Data items:

------------

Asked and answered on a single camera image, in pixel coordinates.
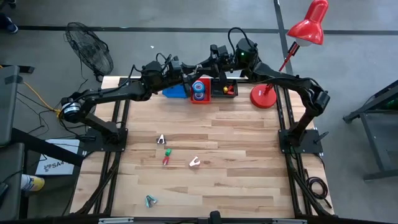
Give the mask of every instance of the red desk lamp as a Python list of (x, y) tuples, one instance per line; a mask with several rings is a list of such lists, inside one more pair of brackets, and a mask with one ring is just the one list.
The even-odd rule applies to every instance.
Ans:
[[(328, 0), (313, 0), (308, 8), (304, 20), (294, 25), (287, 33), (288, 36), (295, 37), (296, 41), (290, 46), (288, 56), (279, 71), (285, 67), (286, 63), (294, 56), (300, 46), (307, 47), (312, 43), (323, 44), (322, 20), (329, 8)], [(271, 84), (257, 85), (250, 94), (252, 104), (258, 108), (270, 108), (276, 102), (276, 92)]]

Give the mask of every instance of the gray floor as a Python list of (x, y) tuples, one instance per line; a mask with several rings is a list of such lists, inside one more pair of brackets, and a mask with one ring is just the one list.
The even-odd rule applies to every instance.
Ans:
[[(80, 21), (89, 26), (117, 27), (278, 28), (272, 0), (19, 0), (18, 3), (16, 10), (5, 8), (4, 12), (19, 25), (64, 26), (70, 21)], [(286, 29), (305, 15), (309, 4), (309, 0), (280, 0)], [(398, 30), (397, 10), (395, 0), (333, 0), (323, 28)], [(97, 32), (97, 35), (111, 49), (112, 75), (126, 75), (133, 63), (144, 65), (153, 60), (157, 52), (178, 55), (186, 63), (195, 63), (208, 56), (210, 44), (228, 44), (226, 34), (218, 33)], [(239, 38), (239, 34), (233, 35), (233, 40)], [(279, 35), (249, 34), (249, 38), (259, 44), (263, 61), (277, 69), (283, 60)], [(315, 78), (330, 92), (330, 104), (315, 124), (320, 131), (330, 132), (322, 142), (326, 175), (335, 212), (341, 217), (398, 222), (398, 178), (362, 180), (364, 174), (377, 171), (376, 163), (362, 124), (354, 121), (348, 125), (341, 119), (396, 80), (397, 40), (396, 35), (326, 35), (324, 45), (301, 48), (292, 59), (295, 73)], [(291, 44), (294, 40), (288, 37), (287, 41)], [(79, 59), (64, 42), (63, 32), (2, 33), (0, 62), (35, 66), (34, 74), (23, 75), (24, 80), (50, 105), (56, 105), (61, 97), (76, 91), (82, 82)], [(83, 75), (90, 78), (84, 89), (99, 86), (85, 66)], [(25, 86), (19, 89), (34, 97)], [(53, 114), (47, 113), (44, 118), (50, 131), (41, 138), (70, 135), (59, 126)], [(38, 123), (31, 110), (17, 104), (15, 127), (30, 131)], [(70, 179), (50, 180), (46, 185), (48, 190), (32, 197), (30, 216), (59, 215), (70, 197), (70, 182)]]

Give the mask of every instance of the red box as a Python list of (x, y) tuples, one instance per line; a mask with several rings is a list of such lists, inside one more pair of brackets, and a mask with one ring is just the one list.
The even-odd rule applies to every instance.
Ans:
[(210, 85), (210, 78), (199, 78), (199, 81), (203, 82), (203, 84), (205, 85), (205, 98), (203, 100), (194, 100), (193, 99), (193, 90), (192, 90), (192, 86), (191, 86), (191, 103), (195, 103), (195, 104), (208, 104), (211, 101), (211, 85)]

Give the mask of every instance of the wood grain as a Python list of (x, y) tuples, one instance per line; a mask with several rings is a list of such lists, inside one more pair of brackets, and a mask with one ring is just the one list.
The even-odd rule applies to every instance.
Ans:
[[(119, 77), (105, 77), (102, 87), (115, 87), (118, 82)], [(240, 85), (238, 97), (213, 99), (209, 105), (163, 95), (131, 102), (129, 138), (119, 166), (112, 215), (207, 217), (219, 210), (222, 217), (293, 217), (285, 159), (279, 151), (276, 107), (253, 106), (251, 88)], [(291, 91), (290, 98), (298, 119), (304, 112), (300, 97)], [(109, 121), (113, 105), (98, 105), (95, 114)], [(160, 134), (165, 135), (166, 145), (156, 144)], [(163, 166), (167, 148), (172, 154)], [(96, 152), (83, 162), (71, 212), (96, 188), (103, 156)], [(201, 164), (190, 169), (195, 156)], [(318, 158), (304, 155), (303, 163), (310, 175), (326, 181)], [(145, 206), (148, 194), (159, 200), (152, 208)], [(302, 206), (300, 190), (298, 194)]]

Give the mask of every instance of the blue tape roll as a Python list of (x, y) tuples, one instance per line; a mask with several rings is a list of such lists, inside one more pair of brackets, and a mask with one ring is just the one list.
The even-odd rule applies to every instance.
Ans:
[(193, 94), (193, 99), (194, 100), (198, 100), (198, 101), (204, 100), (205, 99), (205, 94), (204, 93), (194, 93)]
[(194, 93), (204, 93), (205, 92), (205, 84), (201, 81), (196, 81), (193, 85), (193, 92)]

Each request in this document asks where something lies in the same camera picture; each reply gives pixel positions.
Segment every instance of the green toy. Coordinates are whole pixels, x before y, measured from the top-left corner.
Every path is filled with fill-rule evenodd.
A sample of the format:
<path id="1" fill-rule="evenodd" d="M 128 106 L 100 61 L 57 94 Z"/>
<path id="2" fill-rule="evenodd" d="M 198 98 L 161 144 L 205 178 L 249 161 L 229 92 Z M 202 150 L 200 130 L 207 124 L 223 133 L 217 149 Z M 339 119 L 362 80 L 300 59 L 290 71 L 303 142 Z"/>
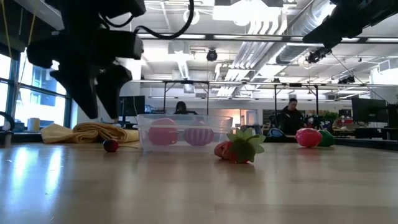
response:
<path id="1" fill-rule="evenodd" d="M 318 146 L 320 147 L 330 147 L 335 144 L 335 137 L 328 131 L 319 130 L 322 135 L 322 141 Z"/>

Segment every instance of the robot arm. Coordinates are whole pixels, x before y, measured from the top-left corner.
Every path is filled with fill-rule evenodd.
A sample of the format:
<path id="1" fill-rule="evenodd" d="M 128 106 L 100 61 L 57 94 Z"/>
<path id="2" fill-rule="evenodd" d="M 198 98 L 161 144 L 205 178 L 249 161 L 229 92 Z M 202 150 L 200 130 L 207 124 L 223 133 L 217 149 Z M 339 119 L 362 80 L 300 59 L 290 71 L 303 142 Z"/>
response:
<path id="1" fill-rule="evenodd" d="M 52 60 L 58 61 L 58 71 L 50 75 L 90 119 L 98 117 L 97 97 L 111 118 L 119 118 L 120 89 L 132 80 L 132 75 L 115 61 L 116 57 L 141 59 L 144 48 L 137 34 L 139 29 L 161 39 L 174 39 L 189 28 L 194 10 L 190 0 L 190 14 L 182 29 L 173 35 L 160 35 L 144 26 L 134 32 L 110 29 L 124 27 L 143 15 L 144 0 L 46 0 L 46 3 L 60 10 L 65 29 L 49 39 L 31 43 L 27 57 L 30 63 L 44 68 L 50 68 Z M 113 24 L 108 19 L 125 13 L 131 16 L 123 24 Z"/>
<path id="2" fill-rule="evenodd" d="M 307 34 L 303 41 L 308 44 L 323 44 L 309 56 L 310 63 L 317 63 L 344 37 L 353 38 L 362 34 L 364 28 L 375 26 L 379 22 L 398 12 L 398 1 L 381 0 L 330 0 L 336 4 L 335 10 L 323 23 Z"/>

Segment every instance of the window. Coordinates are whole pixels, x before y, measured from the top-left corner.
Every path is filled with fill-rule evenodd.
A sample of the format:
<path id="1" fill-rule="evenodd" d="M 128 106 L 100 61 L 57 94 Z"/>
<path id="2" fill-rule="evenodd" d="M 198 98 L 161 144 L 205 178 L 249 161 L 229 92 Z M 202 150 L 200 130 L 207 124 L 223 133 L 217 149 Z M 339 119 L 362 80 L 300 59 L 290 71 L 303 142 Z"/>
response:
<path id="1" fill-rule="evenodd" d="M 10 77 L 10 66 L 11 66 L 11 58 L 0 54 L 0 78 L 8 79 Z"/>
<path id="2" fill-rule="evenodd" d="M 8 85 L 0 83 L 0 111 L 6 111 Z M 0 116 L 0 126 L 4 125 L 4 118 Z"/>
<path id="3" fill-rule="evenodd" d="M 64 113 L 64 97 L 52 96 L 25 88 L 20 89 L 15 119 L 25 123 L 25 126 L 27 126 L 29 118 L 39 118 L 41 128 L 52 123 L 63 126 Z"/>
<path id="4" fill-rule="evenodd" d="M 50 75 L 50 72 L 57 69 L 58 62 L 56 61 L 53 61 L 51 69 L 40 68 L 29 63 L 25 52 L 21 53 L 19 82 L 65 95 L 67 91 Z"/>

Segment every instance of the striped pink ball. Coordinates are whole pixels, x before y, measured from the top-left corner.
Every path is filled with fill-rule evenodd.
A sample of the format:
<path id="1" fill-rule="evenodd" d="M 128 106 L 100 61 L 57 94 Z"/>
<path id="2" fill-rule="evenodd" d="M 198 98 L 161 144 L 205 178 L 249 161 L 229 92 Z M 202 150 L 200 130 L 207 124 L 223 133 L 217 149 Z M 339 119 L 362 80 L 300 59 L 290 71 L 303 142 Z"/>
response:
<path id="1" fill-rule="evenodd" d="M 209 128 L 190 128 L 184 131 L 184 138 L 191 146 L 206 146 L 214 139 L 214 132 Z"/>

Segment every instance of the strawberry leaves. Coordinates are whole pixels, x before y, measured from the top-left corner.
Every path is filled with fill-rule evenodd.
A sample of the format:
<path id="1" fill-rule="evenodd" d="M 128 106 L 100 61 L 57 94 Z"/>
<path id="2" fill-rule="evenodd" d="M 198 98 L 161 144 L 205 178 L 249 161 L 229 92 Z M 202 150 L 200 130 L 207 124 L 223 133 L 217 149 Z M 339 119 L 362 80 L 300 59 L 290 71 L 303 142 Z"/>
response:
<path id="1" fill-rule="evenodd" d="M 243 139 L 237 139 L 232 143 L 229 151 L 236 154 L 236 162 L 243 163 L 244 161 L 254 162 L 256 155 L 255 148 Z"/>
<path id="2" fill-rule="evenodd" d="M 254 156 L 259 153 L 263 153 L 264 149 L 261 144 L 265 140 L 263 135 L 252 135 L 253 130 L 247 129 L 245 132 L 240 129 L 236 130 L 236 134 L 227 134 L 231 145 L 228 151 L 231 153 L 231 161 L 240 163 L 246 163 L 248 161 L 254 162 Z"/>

------------

REQUIRED WORK:
A count is needed of the lines in the entries that contain "measured". Supply only that number.

WRITTEN REPLY:
5